▶ Problem description
Look through the data for the string "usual". Copy every line where it is found.

▶ Material provided
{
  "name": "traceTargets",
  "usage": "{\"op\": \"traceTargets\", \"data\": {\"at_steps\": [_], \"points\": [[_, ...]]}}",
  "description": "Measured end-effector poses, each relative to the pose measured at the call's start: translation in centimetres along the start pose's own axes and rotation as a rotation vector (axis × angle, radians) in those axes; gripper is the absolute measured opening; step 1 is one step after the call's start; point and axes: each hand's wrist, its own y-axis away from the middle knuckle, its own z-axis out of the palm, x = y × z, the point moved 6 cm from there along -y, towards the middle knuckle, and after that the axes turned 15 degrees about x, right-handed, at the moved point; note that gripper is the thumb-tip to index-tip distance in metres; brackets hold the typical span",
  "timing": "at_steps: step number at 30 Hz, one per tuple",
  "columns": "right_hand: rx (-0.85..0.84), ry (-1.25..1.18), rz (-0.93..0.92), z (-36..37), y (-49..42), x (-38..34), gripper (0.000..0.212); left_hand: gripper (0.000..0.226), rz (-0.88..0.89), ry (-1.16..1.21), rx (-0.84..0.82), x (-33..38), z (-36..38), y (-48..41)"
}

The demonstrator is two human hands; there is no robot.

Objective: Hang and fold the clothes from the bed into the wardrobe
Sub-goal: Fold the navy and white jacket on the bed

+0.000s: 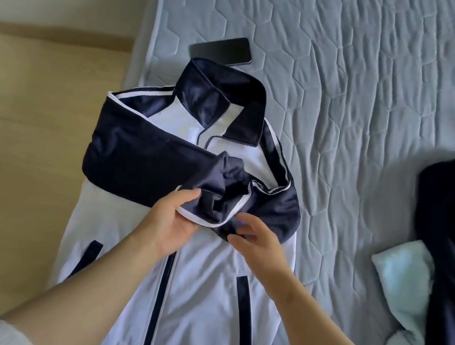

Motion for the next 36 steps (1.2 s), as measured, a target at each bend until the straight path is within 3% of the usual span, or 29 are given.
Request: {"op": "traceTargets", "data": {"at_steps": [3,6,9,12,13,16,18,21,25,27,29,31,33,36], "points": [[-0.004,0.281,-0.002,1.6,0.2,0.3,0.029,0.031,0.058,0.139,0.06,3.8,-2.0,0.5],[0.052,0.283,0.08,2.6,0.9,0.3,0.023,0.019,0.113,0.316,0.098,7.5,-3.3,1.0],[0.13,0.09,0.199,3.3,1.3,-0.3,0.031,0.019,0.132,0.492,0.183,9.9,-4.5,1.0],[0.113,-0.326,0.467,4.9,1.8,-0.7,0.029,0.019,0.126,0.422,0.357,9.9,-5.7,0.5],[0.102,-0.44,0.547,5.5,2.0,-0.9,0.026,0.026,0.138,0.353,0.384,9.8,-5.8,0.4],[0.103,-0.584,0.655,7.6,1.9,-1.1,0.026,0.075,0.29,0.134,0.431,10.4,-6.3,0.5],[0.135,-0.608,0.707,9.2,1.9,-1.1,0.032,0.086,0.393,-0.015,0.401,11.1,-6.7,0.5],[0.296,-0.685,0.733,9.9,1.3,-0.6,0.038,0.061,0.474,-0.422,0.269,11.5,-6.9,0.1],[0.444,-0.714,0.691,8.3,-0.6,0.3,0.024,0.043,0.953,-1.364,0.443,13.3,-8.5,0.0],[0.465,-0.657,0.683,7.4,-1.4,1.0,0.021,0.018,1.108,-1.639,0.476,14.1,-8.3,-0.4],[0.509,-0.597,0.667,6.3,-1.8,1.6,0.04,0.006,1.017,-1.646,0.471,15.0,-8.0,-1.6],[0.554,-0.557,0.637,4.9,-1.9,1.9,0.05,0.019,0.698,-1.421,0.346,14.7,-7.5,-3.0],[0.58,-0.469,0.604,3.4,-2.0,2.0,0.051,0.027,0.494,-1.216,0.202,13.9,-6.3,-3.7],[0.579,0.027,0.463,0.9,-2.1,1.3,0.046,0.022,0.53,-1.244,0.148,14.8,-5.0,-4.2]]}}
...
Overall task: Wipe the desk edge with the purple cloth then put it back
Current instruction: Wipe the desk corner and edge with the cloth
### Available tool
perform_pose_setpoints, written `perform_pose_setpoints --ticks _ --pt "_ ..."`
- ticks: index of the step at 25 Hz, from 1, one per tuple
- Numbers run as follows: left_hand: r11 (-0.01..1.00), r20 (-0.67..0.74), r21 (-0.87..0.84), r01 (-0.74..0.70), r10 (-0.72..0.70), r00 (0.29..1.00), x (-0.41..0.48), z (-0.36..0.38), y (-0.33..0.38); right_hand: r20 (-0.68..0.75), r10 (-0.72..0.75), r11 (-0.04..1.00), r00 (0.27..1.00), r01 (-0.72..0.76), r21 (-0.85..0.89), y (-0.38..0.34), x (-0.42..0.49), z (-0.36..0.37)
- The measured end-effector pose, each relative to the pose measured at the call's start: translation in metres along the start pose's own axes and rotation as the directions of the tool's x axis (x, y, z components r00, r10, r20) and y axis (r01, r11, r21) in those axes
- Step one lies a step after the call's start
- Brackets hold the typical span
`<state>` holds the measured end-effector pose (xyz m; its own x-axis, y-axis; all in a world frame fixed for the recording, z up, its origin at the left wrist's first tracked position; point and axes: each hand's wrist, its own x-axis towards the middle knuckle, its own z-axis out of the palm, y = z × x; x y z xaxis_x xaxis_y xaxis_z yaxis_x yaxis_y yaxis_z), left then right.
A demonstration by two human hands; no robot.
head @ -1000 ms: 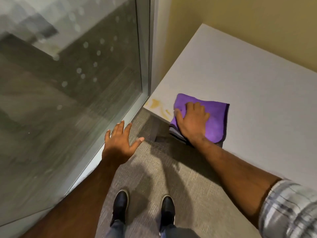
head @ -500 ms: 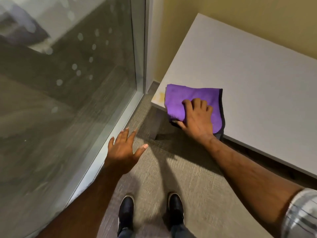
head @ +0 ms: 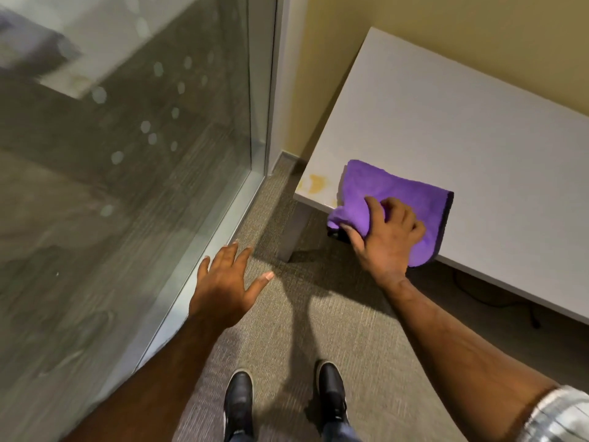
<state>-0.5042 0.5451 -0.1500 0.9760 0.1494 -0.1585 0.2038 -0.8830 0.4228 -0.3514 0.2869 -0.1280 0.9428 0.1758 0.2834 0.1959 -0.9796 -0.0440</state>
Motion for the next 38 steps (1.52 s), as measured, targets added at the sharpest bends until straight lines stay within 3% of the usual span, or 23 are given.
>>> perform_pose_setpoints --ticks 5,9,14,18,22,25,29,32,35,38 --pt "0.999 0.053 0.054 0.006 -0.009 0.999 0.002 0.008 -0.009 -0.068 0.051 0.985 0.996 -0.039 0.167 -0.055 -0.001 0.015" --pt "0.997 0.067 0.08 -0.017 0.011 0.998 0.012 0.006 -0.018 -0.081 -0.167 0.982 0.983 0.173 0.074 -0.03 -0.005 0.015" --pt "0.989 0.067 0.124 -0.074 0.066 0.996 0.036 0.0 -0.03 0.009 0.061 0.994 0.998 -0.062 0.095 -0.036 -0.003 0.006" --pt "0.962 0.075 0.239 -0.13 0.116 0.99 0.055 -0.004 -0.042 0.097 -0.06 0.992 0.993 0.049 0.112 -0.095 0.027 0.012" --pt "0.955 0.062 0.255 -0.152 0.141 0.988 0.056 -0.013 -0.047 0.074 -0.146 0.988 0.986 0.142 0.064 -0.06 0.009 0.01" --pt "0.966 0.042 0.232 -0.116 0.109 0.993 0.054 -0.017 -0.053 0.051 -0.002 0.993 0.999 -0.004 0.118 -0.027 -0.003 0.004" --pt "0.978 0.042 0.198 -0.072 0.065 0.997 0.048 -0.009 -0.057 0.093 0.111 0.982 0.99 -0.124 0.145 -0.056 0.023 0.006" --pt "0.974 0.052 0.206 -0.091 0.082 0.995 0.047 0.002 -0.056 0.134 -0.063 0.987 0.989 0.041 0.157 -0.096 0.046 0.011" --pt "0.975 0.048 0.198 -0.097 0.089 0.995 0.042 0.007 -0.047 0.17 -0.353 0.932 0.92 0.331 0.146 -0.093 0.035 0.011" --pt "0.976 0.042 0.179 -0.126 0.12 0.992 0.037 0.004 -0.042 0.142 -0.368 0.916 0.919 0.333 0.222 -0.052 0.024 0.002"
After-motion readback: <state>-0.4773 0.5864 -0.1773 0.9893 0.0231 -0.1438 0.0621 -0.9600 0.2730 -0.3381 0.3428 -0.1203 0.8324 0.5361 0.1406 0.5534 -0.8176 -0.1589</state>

▶ Task solution
Motion for the next 36 steps (1.2 s), as measured, a target at each bend until the straight path is within 3% of the usual span, or 29 are given.
Motion for the next 38 steps (1.52 s), as measured, targets added at the sharpest bends until straight lines stay within 3% of the usual span, or 23 are given.

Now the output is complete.